Açıklama Meclis Başkanı Cemil Çiçek'ten geldi. Çiçek ayrıca, Danimarka'nın bir önerisini Roj TV nedeniyle ertelediğini de kaydetti.
Yeni anayasa konusunda çalışmalar sürerken, TBMM Başkanı Cemil Çiçek merak edilen konularla ilgili bazı açıklamalarda bulundu.
Çiçek'in, Erzurum'daki 'Anayasa Platformu: Türkiye Konuşuyor' arama konferanslarının ardından yaptığı açıklamaları aktaran, Akşam Gazetesi Genel Yayın Yönetmeni İsmail Küçükkkaya oldu.
Gazetenin manşetinden verilen haberde Çiçek'in, bütün partilerin oyuyla kabul edilse bile yeni anayasanın referanduma götürülmesi konusunda anlaşıldığı açıklaması yer aldı.
Küçükkaya şunları yazdı:
Çiçek'e 'Peki bundan sonra süreç nasıl ilerleyecek?' diye sordum.
Şöyle açıkladı:
'Görüş toplama bölümü bitiyor.

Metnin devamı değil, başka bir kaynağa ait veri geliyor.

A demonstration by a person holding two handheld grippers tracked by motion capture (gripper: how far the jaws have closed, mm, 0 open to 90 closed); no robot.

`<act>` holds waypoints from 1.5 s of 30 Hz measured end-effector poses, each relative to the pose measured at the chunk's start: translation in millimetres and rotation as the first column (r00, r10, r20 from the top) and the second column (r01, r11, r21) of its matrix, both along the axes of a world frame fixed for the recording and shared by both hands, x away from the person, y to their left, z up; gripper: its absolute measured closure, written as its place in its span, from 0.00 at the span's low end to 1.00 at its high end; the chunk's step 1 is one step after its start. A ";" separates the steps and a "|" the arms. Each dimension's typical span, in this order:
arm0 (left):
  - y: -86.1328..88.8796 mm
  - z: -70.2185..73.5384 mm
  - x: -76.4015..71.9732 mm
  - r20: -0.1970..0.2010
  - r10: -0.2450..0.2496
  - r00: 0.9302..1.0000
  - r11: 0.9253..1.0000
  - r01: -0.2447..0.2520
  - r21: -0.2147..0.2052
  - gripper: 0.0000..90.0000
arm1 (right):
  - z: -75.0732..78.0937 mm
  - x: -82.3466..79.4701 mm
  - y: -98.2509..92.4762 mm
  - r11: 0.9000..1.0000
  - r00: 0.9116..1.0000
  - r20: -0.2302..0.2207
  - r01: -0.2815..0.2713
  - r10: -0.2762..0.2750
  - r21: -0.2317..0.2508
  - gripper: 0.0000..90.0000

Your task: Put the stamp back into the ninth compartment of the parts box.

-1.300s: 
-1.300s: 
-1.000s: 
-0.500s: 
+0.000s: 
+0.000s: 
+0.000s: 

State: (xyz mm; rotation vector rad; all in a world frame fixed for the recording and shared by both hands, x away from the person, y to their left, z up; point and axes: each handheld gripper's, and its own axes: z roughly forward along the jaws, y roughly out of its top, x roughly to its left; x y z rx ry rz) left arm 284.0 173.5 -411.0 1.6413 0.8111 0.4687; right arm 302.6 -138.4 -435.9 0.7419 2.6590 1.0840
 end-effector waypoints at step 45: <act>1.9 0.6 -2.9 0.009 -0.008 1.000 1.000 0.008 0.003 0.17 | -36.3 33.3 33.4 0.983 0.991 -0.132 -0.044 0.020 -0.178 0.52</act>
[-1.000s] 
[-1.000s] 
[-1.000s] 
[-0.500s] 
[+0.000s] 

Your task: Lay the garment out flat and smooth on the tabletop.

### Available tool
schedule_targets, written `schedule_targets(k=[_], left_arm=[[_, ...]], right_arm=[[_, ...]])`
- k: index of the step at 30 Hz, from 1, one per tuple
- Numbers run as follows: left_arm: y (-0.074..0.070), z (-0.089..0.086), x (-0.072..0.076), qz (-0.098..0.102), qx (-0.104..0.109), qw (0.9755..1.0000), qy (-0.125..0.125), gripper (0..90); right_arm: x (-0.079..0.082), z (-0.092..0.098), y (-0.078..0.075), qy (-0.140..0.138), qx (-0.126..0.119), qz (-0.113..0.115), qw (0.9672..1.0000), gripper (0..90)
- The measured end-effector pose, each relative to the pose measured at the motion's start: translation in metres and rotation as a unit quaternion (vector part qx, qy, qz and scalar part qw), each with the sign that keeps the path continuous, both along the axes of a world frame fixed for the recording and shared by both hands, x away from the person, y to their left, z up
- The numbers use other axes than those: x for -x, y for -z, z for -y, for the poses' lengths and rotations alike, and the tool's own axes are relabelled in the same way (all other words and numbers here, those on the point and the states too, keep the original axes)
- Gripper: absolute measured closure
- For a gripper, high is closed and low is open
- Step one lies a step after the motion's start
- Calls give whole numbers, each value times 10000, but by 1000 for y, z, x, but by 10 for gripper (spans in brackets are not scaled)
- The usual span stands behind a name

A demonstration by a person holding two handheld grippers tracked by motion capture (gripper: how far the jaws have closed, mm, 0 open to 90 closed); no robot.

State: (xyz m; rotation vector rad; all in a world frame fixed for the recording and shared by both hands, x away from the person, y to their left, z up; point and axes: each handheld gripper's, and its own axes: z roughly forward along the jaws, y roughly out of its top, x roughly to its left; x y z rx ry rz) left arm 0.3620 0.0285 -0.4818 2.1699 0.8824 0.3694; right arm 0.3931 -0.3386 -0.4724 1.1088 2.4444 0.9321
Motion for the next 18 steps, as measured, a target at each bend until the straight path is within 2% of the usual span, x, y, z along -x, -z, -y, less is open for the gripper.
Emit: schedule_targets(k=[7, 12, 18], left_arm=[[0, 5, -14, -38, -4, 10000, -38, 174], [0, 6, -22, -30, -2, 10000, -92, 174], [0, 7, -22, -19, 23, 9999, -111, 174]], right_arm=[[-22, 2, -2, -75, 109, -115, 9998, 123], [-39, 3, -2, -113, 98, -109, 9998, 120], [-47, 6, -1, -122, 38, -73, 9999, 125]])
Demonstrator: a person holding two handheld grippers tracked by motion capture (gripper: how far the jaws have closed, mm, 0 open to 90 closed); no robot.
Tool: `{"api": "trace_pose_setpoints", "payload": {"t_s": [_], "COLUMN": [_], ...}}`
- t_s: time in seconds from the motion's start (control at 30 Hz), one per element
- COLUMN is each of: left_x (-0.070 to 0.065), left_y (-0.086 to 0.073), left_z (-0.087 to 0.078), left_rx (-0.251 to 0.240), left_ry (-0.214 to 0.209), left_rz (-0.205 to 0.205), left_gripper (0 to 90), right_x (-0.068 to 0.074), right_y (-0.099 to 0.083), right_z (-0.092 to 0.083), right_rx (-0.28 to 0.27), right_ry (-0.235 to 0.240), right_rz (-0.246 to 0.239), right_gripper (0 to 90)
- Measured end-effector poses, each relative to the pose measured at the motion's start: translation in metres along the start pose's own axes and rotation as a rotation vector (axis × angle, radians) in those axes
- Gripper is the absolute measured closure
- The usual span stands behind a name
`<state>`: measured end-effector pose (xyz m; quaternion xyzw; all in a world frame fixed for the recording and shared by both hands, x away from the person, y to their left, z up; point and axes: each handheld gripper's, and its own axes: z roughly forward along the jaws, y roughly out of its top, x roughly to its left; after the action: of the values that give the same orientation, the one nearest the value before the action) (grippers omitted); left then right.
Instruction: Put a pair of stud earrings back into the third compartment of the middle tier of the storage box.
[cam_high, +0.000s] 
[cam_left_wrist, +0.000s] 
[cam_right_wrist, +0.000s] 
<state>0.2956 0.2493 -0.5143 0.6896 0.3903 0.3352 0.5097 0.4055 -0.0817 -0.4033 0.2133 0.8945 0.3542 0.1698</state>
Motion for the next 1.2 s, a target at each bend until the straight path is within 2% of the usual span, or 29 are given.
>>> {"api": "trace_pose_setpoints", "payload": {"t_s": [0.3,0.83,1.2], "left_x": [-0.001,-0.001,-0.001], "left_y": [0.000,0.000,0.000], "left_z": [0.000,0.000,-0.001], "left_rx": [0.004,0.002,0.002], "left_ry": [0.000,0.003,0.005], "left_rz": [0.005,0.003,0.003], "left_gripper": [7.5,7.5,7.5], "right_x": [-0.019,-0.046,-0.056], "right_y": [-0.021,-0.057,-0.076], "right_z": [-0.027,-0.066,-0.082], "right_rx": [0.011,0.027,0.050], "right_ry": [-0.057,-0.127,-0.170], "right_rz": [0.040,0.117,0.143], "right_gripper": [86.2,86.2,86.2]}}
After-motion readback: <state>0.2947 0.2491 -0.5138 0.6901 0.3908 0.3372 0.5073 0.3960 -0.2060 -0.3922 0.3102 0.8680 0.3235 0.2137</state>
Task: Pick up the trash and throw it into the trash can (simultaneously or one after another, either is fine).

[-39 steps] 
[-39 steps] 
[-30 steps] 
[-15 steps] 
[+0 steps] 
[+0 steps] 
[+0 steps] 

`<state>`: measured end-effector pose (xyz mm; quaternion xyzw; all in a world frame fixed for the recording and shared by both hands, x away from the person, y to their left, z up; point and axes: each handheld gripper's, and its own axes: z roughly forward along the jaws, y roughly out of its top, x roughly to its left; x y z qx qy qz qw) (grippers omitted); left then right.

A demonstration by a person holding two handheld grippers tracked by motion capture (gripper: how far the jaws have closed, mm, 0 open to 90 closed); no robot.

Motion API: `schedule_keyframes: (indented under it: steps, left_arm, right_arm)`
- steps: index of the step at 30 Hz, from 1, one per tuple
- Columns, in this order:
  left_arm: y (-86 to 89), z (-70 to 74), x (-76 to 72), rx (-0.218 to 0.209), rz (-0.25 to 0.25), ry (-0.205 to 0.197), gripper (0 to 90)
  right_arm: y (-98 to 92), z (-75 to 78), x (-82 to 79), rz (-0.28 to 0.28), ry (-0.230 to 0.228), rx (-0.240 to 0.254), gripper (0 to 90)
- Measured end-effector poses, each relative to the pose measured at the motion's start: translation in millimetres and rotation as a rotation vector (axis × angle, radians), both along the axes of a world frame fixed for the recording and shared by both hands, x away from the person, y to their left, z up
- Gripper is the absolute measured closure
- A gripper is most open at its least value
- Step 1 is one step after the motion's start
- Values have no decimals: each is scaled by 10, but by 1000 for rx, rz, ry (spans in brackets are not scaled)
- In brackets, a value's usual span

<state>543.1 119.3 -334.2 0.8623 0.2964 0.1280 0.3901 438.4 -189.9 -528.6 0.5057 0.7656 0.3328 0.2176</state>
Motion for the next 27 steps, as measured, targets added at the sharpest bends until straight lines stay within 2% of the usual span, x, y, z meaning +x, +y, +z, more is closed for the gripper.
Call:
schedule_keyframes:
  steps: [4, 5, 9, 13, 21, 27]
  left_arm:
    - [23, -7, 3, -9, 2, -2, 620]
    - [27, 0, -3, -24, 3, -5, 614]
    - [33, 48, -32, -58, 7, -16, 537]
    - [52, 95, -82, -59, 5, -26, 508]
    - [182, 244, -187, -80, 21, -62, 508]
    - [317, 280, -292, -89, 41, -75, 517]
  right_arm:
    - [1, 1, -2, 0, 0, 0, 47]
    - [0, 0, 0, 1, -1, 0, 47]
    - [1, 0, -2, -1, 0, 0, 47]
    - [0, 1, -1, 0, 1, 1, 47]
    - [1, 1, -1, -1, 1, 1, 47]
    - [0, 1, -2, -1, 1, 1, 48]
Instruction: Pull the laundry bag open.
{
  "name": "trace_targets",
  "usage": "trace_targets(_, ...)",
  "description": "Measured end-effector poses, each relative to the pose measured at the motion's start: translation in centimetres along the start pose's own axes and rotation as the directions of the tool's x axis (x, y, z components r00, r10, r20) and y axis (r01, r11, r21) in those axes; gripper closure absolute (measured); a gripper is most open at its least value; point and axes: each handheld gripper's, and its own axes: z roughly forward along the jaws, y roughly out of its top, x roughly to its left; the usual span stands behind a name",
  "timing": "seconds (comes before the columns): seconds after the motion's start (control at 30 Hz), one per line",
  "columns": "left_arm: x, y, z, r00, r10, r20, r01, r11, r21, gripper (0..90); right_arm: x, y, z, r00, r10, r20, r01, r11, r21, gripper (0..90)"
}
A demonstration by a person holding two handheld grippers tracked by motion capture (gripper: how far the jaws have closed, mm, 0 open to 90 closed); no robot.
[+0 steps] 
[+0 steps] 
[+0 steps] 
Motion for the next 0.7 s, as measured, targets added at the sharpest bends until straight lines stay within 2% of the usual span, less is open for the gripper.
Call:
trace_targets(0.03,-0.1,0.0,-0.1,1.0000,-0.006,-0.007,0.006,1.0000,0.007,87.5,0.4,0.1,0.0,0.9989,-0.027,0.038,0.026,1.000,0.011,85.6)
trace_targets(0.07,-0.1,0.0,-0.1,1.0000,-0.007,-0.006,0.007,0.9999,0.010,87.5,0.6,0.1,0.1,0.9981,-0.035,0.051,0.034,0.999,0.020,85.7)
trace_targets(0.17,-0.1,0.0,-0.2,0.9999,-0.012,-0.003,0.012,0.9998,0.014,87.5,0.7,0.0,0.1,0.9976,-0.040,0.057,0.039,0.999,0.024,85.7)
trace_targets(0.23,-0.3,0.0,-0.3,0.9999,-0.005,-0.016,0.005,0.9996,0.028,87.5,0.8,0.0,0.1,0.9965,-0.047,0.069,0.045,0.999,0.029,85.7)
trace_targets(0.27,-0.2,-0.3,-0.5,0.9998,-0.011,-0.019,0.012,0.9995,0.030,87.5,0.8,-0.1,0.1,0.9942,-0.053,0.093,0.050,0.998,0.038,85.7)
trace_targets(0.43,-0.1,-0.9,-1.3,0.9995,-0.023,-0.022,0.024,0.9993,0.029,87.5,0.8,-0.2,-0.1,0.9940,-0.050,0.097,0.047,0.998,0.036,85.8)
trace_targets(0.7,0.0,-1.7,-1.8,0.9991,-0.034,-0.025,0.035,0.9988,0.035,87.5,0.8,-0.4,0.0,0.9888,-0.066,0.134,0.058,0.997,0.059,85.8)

Yazım aşamasına geçeceğiz. Sonra komisyon olarak bütün parti temsilcileriyle oturup taslak hazırlayacağız. Uzlaşmaya vardığımız noktada sevk edeceğiz. Meclis'ten geçse de referanduma götürülmesini istiyoruz.'
Tam burada araya girdim. Buna gerek var mıydı?
Yani bütün partilerin katılımıyla ve oyuyla kabul edilirse bile, mevzuat açısından zorunluluk hali doğmamasına karşın referanduma götürülmesine...
'Evet' dedi. 'Bunu istiyoruz. Milletin tam onayı olsun. Bütün partiler bu konuda anlaştık.'
Bu bölüm heyecan verici...
Düşünsenize Meclis'te tarihi bir uzlaşmayla metin hazırlanmış. Oylamalarda neredeyse oybirliği sağlanmış. Yine de halkoyuna gidiliyor. Herhalde 12 Eylül Anayasası'nın bile üzerinde halk desteği alınır. Hayal mi? Bugün hayal gibi görünebilir ama neden olmasın. Başarılırsa tarih değişir."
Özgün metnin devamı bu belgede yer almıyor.